Task description: Exact repetition of every entry is required.

Available data:
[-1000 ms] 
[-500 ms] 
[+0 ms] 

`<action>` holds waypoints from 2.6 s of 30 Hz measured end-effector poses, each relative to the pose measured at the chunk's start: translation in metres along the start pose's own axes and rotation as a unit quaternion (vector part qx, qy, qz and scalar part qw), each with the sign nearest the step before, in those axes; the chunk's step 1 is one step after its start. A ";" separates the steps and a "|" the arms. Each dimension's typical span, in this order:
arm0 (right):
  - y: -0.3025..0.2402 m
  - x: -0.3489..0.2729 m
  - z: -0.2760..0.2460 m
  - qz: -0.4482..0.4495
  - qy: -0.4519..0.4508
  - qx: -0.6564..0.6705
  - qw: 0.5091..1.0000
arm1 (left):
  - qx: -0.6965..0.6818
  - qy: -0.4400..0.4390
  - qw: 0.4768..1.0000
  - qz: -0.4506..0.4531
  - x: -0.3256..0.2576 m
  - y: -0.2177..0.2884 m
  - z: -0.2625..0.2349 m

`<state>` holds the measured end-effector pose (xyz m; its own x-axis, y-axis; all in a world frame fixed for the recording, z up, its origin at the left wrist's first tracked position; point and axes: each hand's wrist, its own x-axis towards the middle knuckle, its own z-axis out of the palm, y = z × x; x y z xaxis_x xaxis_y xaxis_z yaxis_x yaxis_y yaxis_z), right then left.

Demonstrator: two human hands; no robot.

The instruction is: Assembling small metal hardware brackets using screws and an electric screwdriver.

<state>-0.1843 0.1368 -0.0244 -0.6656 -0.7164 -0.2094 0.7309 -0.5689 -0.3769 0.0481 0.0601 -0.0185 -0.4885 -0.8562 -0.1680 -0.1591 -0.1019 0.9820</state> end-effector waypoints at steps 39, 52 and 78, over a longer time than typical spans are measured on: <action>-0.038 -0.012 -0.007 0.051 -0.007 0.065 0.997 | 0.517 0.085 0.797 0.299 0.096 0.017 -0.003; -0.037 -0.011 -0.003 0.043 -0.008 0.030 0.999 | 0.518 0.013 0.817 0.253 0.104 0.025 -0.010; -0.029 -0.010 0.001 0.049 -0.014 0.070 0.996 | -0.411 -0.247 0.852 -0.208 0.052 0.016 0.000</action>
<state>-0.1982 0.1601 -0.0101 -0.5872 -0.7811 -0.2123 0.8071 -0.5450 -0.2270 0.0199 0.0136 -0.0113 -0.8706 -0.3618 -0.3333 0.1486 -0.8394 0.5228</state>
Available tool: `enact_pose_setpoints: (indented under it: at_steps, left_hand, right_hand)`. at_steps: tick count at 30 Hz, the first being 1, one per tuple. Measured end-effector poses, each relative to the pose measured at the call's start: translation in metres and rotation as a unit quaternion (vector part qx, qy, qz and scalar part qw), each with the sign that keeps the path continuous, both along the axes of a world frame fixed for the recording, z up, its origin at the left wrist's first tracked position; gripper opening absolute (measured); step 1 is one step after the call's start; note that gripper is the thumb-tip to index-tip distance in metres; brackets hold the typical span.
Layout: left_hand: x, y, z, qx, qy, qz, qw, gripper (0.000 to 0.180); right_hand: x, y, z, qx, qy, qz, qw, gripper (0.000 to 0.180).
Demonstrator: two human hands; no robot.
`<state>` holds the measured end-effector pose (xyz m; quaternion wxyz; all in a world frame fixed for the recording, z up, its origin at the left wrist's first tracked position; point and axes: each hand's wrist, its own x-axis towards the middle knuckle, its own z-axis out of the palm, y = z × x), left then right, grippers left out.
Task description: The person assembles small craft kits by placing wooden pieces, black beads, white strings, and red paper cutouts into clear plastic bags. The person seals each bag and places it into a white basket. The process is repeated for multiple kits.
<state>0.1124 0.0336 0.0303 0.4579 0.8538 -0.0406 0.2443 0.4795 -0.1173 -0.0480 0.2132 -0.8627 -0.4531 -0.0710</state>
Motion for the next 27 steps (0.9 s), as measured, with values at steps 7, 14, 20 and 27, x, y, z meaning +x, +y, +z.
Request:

Output for this task:
[-1000 ms] 
[-500 ms] 
[+0 ms] 

`<action>` holds waypoints from 2.6 s of 30 Hz measured end-effector poses, each relative to the pose measured at the chunk's start: translation in metres along the start pose's own axes and rotation as a unit quaternion (vector part qx, qy, qz and scalar part qw), each with the sign nearest the step before, in those axes; the chunk's step 1 is one step after its start. A ";" separates the steps and a "|" the arms. Each dimension's typical span, in this order:
arm0 (right):
  - y: -0.3025..0.2402 m
  - x: -0.3489..0.2729 m
  - z: -0.2760..0.2460 m
  - qz: -0.4482..0.4495
  - qy: -0.4519..0.4508
  - qx: -0.6564..0.6705
  - qw: 0.5091..1.0000
arm1 (left):
  - qx: -0.6965..0.6818
  - qy: -0.4400..0.4390
  - qw: 0.4768..1.0000
  - qz: -0.4506..0.4531
  - x: -0.3256..0.2576 m
  - y: -0.2177..0.2884 m
  - z: -0.2625..0.2349 m

`<state>` holds the measured end-effector pose (xyz m; its own x-axis, y-axis; all in a world frame fixed for the recording, z up, its origin at the left wrist's first tracked position; point and axes: each hand's wrist, its own x-axis towards the middle knuckle, its own z-axis out of the palm, y = z × x; x y z xaxis_x xaxis_y xaxis_z yaxis_x yaxis_y yaxis_z), right then left.

Demonstrator: two human hands; no robot.

The instruction is: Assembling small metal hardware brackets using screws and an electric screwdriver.

<state>-0.1843 0.1368 -0.0244 -0.6656 -0.7164 -0.2094 0.7309 -0.5689 -0.3769 0.0481 0.0601 -0.0185 -0.4885 -0.8562 -0.1680 -0.1591 -0.1019 0.9820</state> end-effector waypoints at steps 39, 52 and 78, over a longer time than typical spans are measured on: <action>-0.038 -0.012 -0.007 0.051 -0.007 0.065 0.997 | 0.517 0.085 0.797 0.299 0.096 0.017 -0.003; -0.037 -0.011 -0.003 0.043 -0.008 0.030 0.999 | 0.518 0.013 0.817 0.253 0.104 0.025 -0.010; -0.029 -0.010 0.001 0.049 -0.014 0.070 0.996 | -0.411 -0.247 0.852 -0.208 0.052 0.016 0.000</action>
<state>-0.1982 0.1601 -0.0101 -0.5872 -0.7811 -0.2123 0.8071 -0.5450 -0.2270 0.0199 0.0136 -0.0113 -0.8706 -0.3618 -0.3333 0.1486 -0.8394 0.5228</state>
Available tool: `enact_pose_setpoints: (indented under it: at_steps, left_hand, right_hand)`. at_steps: tick count at 30 Hz, the first being 1, one per tuple. Measured end-effector poses, each relative to the pose measured at the call's start: translation in metres and rotation as a unit quaternion (vector part qx, qy, qz and scalar part qw), each with the sign that keeps the path continuous, both along the axes of a world frame fixed for the recording, z up, its origin at the left wrist's first tracked position; gripper opening absolute (measured); step 1 is one step after the call's start; note that gripper is the thumb-tip to index-tip distance in metres; brackets hold the typical span.
Layout: left_hand: x, y, z, qx, qy, qz, qw, gripper (0.000 to 0.180); right_hand: x, y, z, qx, qy, qz, qw, gripper (0.000 to 0.180).
Demonstrator: two human hands; no robot.
`<state>` holds the measured end-effector pose (xyz m; quaternion wxyz; all in a world frame fixed for the recording, z up, its origin at the left wrist's first tracked position; point and axes: each hand's wrist, its own x-axis towards the middle knuckle, its own z-axis out of the palm, y = z × x), left then right, grippers left out.
Task description: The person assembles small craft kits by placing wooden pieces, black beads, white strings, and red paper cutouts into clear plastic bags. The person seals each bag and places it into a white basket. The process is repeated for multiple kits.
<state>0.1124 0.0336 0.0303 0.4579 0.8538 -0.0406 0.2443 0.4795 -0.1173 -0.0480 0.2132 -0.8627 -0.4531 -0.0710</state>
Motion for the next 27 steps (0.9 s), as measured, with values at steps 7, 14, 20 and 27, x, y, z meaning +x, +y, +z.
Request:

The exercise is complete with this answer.